- **Work request**
Whenever a line below includes the word "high", copy that line.

[Start of Attachment]

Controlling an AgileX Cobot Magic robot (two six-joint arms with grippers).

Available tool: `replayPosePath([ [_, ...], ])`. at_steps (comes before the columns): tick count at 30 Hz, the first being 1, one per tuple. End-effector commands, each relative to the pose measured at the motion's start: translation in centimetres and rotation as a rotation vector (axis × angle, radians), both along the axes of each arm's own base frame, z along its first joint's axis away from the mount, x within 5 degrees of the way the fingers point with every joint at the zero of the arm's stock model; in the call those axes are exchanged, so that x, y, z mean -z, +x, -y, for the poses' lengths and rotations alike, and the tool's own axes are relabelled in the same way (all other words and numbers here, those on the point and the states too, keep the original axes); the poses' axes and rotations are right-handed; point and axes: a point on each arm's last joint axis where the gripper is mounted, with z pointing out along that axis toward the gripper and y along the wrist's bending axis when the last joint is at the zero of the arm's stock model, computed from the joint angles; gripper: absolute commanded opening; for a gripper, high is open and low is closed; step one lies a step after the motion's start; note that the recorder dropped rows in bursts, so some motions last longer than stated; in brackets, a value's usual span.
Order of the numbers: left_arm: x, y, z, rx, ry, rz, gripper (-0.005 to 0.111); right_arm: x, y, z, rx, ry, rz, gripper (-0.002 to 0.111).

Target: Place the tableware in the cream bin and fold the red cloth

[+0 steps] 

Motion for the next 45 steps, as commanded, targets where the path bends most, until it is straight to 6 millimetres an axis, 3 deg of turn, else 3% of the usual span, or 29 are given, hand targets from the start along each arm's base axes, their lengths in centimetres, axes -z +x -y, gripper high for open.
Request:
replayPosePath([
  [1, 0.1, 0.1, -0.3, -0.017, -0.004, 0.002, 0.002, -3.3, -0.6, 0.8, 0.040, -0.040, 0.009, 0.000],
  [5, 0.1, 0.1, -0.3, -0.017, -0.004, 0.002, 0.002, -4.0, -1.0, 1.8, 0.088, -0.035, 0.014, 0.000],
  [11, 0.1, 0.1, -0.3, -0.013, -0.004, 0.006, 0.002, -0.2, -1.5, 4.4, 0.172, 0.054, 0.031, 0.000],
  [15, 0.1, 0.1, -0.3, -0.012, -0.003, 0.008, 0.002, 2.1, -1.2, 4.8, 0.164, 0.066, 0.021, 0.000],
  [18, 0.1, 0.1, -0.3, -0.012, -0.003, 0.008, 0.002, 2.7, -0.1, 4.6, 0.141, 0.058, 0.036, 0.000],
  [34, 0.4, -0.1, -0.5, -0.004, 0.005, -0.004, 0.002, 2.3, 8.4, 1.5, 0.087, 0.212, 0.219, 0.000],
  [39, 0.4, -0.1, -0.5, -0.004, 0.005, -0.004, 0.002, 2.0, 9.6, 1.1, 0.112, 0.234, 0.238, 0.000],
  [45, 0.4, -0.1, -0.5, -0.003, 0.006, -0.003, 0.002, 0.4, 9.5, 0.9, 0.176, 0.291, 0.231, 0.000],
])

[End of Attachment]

- **Exercise answer**
Available tool: `replayPosePath([ [_, ...], ])`. at_steps (comes before the columns): tick count at 30 Hz, the first being 1, one per tuple. End-effector commands, each relative to the pose measured at the motion's start: translation in centimetres and rotation as a rotation vector (axis × angle, radians), both along the axes of each arm's own base frame, z along its first joint's axis away from the mount, x within 5 degrees of the way the fingers point with every joint at the zero of the arm's stock model; in the call those axes are exchanged, so that x, y, z mean -z, +x, -y, for the poses' lengths and rotations alike, and the tool's own axes are relabelled in the same way (all other words and numbers here, those on the point and the states too, keep the original axes); the poses' axes and rotations are right-handed; point and axes: a point on each arm's last joint axis where the gripper is mounted, with z pointing out along that axis toward the gripper and y along the wrist's bending axis when the last joint is at the zero of the arm's stock model, computed from the joint angles; gripper: absolute commanded opening; for a gripper, high is open and low is closed; step one lies a step after the motion's start; note that the recorder dropped rows in bursts, so some motions last longer than stated; in brackets, a value's usual span.
Motion for the next 45 steps, as commanded, targets where the path bends most, until it is straight to 6 millimetres an axis, 3 deg of turn, else 3% of the usual span, or 29 are given, hand targets from the start along each arm's base axes, their lengths in centimetres, axes -z +x -y, gripper high for open.

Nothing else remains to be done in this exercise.